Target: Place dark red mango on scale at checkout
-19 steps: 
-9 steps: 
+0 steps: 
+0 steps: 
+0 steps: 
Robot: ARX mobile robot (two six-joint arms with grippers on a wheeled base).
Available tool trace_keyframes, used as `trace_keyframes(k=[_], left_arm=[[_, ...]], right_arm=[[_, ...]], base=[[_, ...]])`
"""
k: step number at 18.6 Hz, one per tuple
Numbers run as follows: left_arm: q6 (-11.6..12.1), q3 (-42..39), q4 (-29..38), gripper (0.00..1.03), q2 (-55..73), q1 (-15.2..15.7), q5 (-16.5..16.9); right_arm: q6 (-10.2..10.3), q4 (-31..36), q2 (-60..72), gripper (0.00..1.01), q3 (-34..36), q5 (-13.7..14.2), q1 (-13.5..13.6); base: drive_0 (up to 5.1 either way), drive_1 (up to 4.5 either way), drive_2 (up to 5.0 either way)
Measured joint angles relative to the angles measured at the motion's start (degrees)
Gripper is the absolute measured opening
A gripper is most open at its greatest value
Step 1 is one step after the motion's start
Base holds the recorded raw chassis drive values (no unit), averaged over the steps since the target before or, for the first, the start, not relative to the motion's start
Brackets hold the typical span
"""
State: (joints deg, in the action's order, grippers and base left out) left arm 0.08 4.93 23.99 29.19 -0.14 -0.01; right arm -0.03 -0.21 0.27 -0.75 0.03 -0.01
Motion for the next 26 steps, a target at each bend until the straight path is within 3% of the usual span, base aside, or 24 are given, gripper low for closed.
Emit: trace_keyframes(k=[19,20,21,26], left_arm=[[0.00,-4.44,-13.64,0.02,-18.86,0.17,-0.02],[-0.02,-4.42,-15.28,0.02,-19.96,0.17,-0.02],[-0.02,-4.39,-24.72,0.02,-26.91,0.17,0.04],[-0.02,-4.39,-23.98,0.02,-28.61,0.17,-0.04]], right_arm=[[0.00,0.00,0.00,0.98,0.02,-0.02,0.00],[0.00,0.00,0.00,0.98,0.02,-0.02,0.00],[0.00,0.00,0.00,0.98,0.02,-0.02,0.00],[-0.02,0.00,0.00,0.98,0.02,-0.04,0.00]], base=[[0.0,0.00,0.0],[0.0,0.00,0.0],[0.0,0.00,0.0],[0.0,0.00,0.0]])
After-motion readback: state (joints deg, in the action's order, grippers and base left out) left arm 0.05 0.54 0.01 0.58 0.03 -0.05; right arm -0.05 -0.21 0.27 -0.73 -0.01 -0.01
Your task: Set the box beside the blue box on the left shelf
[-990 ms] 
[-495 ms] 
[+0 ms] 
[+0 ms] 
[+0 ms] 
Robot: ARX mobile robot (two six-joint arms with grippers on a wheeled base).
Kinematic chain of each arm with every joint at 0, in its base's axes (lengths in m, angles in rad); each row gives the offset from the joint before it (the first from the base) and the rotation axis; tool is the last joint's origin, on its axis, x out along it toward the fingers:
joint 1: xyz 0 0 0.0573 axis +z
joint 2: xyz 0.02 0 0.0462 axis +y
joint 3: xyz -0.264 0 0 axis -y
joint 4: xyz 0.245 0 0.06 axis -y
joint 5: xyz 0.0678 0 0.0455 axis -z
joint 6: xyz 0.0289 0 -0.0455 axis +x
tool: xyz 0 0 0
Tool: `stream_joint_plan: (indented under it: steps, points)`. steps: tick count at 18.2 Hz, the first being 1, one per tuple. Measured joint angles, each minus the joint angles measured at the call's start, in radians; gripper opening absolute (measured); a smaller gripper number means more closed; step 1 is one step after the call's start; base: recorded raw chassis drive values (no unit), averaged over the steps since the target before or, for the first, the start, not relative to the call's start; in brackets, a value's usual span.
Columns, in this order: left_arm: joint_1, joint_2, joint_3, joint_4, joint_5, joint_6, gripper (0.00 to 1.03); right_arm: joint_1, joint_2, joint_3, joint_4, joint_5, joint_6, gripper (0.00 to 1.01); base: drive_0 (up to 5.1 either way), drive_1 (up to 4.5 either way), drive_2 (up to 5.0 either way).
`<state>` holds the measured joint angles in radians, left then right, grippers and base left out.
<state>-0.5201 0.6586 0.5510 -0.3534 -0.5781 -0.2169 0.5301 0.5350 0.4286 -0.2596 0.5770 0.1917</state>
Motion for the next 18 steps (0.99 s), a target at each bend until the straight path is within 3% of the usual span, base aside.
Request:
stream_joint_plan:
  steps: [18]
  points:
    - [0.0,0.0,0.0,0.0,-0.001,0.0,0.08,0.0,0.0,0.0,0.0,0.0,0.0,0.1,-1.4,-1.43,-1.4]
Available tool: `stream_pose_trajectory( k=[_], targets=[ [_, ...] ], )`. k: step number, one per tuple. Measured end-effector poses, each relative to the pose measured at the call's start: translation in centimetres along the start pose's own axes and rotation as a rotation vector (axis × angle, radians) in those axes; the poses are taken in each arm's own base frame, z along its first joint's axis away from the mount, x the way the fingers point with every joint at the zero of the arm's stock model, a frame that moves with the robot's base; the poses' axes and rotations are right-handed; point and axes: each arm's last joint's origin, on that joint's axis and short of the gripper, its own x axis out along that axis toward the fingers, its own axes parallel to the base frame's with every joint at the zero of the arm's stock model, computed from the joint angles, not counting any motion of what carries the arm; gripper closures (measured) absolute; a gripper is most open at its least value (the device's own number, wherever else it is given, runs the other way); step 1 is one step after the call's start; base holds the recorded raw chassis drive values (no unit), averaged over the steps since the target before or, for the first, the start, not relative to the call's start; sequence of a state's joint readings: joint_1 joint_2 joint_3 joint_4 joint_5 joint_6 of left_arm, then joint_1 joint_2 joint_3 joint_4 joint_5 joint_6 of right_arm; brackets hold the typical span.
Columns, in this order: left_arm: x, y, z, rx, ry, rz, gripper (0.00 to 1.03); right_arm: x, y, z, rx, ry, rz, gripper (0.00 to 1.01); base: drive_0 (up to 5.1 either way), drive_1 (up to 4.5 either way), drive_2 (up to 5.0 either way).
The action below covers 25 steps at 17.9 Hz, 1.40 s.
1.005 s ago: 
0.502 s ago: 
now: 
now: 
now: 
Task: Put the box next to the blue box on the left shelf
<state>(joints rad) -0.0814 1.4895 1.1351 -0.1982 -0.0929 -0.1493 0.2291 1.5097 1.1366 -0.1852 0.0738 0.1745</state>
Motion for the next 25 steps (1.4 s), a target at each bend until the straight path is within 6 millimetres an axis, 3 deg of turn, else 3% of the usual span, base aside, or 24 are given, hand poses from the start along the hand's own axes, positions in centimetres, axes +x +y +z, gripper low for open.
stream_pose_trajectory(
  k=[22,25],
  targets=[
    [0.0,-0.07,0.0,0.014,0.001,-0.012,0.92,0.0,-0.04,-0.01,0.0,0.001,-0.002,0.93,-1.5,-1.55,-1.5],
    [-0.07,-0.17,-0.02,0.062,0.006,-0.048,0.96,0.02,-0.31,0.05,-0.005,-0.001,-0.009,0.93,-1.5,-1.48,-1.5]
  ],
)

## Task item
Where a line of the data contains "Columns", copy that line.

## Problem solution
Columns, in this order: left_arm: joint_1, joint_2, joint_3, joint_4, joint_5, joint_6, gripper (0.00 to 1.03); right_arm: joint_1, joint_2, joint_3, joint_4, joint_5, joint_6, gripper (0.00 to 1.01); base: drive_0 (up to 5.1 either way), drive_1 (up to 4.5 either way), drive_2 (up to 5.0 either way).
Columns, in this order: left_arm: x, y, z, rx, ry, rz, gripper (0.00 to 1.03); right_arm: x, y, z, rx, ry, rz, gripper (0.00 to 1.01); base: drive_0 (up to 5.1 either way), drive_1 (up to 4.5 either way), drive_2 (up to 5.0 either way).

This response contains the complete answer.